* Problem details
Only a number is required: how many lines of the material contain the string "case".

[[ Information provided, beginning ]]

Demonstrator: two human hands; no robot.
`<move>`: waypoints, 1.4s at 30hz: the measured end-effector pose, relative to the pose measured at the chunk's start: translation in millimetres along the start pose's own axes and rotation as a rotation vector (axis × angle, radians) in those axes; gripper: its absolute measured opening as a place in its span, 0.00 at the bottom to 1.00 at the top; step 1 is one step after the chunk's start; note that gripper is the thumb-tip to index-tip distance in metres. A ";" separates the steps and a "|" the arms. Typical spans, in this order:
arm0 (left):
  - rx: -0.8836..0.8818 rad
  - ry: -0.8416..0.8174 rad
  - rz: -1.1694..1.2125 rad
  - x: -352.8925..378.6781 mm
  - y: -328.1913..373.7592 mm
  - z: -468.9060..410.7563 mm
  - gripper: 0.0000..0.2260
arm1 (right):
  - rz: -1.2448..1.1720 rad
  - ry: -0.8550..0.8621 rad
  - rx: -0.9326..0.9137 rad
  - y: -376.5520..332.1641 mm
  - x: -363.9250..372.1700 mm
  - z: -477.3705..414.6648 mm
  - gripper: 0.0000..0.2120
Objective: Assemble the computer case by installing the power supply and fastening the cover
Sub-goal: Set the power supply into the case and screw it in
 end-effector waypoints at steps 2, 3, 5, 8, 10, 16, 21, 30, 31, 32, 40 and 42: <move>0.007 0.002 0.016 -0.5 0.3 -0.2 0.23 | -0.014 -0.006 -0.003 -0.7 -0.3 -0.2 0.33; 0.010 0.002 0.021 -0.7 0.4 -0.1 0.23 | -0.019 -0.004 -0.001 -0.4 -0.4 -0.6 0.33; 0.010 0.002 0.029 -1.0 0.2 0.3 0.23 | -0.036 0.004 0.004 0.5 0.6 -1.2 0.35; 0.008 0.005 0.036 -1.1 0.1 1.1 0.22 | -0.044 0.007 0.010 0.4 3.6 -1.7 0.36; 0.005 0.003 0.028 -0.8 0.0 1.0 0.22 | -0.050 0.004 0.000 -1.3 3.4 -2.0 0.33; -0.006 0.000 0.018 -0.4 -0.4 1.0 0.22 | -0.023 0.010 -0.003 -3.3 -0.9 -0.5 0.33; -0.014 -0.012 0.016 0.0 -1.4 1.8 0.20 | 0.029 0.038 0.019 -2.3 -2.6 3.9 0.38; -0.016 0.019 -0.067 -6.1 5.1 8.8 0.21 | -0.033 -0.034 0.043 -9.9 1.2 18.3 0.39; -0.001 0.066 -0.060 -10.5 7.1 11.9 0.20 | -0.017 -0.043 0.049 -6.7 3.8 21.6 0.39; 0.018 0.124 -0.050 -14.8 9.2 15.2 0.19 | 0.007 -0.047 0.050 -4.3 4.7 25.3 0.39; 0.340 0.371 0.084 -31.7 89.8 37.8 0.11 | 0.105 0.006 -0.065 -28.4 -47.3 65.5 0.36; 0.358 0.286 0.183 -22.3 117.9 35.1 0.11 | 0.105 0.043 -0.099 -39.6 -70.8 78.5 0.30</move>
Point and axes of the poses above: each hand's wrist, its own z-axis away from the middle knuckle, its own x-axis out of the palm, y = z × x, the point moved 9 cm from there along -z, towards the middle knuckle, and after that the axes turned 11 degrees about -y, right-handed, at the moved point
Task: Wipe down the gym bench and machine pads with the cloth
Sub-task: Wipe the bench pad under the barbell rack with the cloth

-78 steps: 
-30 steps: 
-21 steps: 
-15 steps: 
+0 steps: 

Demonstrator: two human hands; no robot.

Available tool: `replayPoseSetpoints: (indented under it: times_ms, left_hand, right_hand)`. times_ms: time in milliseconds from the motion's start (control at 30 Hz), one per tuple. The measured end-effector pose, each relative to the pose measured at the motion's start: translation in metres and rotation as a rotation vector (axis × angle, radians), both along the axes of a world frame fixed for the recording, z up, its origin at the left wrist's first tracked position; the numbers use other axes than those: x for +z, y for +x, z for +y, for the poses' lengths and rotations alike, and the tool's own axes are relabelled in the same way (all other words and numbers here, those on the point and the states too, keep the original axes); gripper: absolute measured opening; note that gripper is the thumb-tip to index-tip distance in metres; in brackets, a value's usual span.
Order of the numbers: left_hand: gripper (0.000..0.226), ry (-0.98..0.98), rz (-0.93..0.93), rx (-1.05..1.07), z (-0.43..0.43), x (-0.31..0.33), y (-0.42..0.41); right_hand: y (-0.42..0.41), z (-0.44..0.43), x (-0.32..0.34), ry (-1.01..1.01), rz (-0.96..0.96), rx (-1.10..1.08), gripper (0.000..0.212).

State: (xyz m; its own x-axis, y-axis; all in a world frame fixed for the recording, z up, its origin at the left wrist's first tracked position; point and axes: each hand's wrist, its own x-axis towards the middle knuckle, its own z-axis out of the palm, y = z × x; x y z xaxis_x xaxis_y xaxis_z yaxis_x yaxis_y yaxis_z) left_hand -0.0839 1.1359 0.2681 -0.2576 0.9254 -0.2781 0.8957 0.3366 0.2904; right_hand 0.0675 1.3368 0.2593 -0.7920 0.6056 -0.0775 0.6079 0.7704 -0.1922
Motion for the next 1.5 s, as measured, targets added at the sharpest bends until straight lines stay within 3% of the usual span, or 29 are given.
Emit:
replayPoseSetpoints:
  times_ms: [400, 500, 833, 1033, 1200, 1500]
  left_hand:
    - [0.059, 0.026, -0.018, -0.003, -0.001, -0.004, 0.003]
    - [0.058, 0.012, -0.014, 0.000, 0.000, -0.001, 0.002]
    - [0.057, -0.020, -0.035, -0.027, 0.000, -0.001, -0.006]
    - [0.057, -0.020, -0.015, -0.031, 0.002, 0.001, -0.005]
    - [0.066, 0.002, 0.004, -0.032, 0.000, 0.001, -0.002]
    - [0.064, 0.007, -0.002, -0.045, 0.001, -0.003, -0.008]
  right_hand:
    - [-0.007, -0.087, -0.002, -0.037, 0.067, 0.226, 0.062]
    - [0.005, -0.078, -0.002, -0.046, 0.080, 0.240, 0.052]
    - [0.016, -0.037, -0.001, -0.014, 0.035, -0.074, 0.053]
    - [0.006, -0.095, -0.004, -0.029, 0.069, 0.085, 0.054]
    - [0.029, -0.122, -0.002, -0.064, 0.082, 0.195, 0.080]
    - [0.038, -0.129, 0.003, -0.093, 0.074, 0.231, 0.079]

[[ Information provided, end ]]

* Output below
2